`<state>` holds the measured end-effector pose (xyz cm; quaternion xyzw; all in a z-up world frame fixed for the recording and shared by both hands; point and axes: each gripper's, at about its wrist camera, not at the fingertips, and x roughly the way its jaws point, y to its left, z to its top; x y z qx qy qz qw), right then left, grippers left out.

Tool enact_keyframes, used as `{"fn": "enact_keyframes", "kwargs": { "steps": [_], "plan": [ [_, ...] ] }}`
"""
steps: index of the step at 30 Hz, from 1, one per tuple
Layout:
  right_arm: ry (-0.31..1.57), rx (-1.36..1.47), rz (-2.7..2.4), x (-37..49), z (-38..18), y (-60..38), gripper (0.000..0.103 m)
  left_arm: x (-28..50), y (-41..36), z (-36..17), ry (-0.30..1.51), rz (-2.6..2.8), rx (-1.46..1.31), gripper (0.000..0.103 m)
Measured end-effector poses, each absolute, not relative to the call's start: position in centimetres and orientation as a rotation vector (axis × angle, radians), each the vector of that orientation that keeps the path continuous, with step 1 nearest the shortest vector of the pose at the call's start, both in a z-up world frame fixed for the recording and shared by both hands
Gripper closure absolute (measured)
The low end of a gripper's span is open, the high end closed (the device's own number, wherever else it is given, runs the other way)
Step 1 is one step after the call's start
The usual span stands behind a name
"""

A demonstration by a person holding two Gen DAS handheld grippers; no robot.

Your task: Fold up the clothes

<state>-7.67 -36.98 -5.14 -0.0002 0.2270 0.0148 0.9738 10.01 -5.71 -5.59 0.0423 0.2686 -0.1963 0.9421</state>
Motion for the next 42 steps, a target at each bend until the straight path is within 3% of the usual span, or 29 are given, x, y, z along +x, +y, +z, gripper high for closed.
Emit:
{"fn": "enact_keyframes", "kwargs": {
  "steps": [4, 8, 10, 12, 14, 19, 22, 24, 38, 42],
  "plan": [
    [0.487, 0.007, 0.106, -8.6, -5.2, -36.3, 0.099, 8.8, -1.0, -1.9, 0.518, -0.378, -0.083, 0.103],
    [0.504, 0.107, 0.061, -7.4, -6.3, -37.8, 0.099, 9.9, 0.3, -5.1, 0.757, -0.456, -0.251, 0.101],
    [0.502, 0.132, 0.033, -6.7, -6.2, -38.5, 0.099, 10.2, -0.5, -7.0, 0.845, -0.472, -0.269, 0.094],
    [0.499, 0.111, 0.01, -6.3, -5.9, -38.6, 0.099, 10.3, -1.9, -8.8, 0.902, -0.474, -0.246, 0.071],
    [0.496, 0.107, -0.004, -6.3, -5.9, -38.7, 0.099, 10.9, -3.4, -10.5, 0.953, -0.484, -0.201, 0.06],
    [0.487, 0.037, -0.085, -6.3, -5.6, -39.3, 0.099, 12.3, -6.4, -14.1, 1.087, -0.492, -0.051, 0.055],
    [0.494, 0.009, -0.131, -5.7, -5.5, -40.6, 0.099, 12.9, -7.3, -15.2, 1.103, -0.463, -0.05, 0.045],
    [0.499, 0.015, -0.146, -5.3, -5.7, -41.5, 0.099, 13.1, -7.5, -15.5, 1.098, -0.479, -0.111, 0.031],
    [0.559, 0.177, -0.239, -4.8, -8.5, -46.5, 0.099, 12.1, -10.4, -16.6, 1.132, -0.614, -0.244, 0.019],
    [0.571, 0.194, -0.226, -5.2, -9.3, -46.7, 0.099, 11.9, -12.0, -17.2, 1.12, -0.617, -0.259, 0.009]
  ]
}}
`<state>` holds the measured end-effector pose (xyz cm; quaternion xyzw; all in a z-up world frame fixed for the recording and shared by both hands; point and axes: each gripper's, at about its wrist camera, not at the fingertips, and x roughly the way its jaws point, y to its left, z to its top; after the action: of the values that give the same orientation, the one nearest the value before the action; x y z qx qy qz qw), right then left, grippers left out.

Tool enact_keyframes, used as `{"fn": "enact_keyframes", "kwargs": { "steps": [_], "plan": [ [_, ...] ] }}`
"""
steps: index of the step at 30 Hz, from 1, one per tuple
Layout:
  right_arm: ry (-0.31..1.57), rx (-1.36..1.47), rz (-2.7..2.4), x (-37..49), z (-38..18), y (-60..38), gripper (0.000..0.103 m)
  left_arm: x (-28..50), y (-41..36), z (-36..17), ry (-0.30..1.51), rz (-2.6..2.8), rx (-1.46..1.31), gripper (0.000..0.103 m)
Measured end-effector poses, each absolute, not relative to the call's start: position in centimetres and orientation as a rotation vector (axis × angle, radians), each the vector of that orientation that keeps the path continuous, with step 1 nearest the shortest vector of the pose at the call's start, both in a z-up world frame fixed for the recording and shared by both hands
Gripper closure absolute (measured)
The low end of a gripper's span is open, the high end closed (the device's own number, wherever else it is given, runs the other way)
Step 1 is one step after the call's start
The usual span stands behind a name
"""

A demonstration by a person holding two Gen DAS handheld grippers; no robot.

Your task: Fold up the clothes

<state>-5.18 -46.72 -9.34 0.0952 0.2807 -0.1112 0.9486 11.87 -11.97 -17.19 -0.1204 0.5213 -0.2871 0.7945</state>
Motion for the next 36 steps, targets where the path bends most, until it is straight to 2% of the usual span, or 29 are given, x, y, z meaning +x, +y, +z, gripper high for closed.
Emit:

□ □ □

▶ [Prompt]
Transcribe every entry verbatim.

▶ [Exercise solution]
`<state>` holds the measured end-effector pose (xyz cm; quaternion xyzw; all in a z-up world frame fixed for the recording and shared by both hands; point and axes: each gripper's, at about its wrist camera, not at the fingertips, and x roughly the way its jaws point, y to its left, z to its top; x y z qx qy qz qw), right then left, grippers left out.

Tool enact_keyframes, used as `{"fn": "enact_keyframes", "kwargs": { "steps": [_], "plan": [ [_, ...] ] }}`
"""
steps: index of the step at 30 Hz, from 1, one per tuple
Layout:
  right_arm: ry (-0.31..1.57), rx (-1.36..1.47), rz (-2.7..2.4), x (-37..49), z (-38..18), y (-60..38), gripper (0.000..0.103 m)
  left_arm: x (-28..50), y (-41..36), z (-36..17), ry (-0.30..1.51), rz (-2.6..2.8), rx (-1.46..1.31), gripper (0.000..0.103 m)
Measured end-effector poses, each absolute, not relative to the call's start: position in centimetres and orientation as a rotation vector (axis × angle, radians), each the vector of that orientation that keeps the path continuous, with step 1 nearest the shortest vector of the pose at the call's start, both in a z-up world frame fixed for the recording and shared by both hands
Gripper closure absolute (measured)
The low end of a gripper's span is open, the high end closed (the device's own number, wherever else it is given, runs the other way)
Step 1 is one step after the call's start
The usual span stands behind a name
"""

A demonstration by a person holding two Gen DAS handheld grippers; no robot.

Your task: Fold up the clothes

<state>-7.67 -36.98 -5.14 -0.0002 0.2270 0.0148 0.9738 10.01 -5.71 -5.59 0.0423 0.2686 -0.1963 0.9421</state>
Motion for the next 42 steps, a target at each bend until the straight path is within 3% of the usual span, or 29 are given, x, y, z along +x, +y, +z, gripper high for closed.
Emit:
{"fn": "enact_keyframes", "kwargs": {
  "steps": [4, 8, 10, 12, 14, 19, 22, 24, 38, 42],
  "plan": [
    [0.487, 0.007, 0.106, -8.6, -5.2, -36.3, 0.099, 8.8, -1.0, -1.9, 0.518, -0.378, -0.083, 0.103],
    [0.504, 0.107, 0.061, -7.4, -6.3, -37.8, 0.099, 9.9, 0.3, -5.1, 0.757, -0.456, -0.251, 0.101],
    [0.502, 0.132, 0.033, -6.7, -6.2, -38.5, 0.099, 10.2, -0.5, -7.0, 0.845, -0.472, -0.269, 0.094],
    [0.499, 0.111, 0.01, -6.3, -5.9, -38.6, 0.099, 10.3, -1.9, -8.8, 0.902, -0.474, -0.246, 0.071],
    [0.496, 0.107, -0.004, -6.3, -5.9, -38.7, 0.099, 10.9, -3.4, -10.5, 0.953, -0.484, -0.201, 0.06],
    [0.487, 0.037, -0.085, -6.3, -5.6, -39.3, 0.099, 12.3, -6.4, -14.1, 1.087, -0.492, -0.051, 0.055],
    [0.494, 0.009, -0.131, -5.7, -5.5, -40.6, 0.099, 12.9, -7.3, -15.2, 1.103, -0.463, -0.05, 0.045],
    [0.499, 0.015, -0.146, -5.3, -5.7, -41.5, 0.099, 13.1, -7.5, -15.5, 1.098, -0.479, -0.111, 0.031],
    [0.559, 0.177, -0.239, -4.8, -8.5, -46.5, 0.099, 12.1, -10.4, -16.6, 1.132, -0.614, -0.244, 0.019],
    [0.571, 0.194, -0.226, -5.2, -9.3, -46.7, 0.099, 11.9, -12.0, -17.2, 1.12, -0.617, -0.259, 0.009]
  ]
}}
`<state>` holds the measured end-effector pose (xyz cm; quaternion xyzw; all in a z-up world frame fixed for the recording and shared by both hands; point and axes: each gripper's, at about its wrist camera, not at the fingertips, and x roughly the way its jaws point, y to its left, z to its top; after the action: of the values that give the same orientation, the one nearest the value before the action; x y z qx qy qz qw), right then left, grippers left out.

Tool enact_keyframes, used as `{"fn": "enact_keyframes", "kwargs": { "steps": [_], "plan": [ [_, ...] ] }}`
"""
steps: index of the step at 30 Hz, from 1, one per tuple
Layout:
  right_arm: ry (-0.31..1.57), rx (-1.36..1.47), rz (-2.7..2.4), x (-37..49), z (-38..18), y (-60..38), gripper (0.000..0.103 m)
  left_arm: x (-28..50), y (-41..36), z (-36..17), ry (-0.30..1.51), rz (-2.6..2.8), rx (-1.46..1.31), gripper (0.000..0.103 m)
Measured end-effector poses, each absolute, not relative to the call's start: position in centimetres and orientation as a rotation vector (axis × angle, radians), each the vector of that orientation that keeps the path continuous, with step 1 nearest the shortest vector of the pose at the call's start, both in a z-up world frame fixed for the recording and shared by both hands
Gripper closure absolute (measured)
The low end of a gripper's span is open, the high end closed (the device's own number, wherever else it is given, runs the other way)
Step 1 is one step after the call's start
The usual span stands behind a name
"""

A demonstration by a person holding two Gen DAS handheld grippers; no robot.

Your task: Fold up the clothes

<state>-5.18 -46.72 -9.34 0.0952 0.2807 -0.1112 0.9486 11.87 -11.97 -17.19 -0.1204 0.5213 -0.2871 0.7945</state>
Motion for the next 36 steps, targets where the path bends most, until it is straight to 2% of the usual span, or 29 are given, x, y, z meaning +x, +y, +z, gripper high for closed.
Emit:

What was produced is the complete output.